In the weeks since Mullen’s harsh language before the Senate, members of the Obama administration have sought to soften the rhetoric somewhat. White House spokesman Jay Carney described Mullen’s comments as consistent with U.S. policy but said that he would not have used Mullen’s language. Other officials, speaking on background, said Mullen’s remarks weren’t reflective of U.S. policy.
But there are also indications that the U.S. could be finally ready to adopt a tougher approach. The day after Mullen spoke, Sen. Dianne Feinstein (D-Calif.), chairwoman of the Senate Intelligence Committee, publicly requested “that the State Department take the additional step of listing the [Haqqani] network as a foreign terrorist organization,” noting that the organization “meets the [legal] standards” for this designation. Last week, Secretary of State Hillary Rodham Clinton said the State Department was completing a “final formal review” preparatory to listing the organization. And at his Wednesday White House press conference President Obama warned that “there’s no doubt that, you know, we’re not going to feel comfortable with a long-term relationship with Pakistan if we don’t think that they are mindful of our interests as well.”
These are steps in the right direction, but they don’t go nearly far enough. The George W. Bush and Obama administrations’ “soft” policy of persuasion mixed with bountiful aid and expectations of progress has failed. The U.S. needs to take a much harder stance on Pakistan’s promotion of Islamist terrorism in the region and globally.
Washington has the capability to bring great pressure to bear on Pakistan to encourage it to change course. The U.S. should privately and clearly convey to Pakistan’s army and ISI that it will be compelled to implement escalating measures if Pakistan does not close down the ISI-sustained terrorist sanctuaries in Pakistan. The U.S. should also enlist other nations for regional and global coalitions to contain the terrorism coming from Pakistan. No Muslim government supports the sanctuaries in Pakistan exporting violent extremism. Russia, Saudi Arabia, India, Afghanistan, the Central Asian republics and Western Europe all wish to see them dismantled.
Among other pressures the U.S. can bring to bear are the severance of all military and economic aid, the designation of the three Afghan terrorist organizations as foreign terrorist organizations, the naming of Pakistan itself as a state sponsor of terrorism and the declassification of information exposing the terrorist bases in Pakistan and the ISI’s involvement in them.

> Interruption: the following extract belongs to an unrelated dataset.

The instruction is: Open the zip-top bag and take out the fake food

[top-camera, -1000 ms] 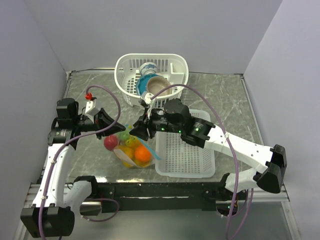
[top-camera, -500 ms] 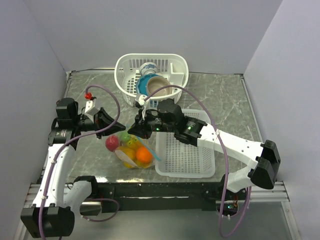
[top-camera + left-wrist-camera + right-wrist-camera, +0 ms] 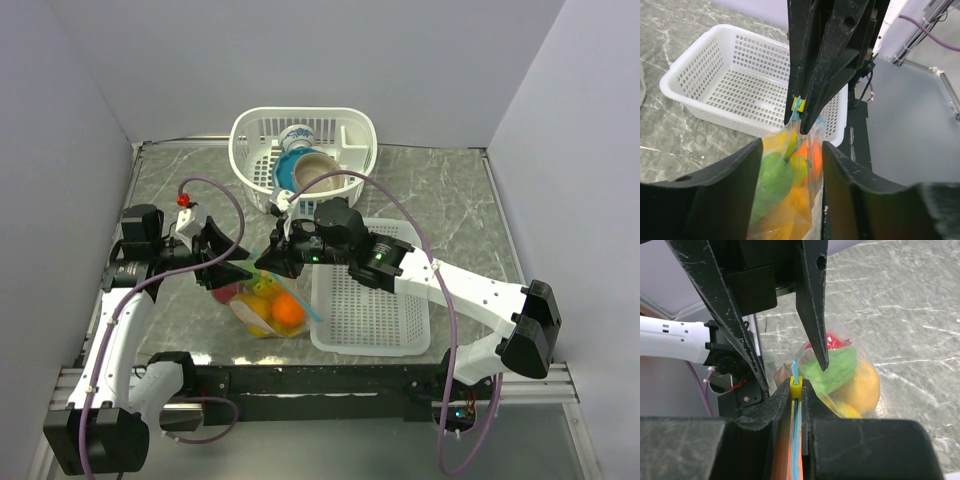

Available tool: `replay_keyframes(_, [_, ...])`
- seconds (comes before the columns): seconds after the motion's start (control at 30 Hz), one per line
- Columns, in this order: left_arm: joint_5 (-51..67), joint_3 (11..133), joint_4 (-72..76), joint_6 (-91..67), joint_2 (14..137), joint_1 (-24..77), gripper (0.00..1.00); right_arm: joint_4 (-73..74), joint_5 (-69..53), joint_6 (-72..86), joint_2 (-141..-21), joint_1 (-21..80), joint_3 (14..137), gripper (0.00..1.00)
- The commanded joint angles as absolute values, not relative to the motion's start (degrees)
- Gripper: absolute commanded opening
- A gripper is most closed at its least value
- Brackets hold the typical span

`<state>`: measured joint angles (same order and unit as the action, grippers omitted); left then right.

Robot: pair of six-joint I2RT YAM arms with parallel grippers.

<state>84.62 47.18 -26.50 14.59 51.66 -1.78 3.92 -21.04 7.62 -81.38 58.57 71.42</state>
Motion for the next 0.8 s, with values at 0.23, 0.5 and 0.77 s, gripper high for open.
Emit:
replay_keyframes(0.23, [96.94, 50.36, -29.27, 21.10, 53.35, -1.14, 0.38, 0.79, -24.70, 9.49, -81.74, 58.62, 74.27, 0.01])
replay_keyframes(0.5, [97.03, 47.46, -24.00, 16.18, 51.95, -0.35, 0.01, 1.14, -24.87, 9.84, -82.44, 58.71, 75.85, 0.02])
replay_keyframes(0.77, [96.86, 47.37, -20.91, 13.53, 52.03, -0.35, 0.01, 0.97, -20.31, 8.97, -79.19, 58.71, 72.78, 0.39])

Pakistan has hinted lately that it would turn to China and Iran if the United States ramps up pressure. But neither China nor Iran would like to see a Taliban government return to Kabul, nor would they wish to spend the huge sums it would take to shore up Pakistan’s listing economy.
The Obama administration needs to implement a Pakistan policy that serves America’s national security interests. It must be constructed for the long term and be responsive to Pakistan’s actions. There should be incentives employed to encourage the dismantling of terrorists organizations that the ISI has created and sustained. And there should be consequences if it does not.
The United States cannot afford to indulge Pakistan’s support for terrorism any longer. The risks of sticking with the status quo are greater than the risks of adopting a tougher approach.
Peter Tomsen is the author of the just-published “The Wars of Afghanistan.” He was U.S. special envoy and ambassador to Afghanistan from 1989 to 1992.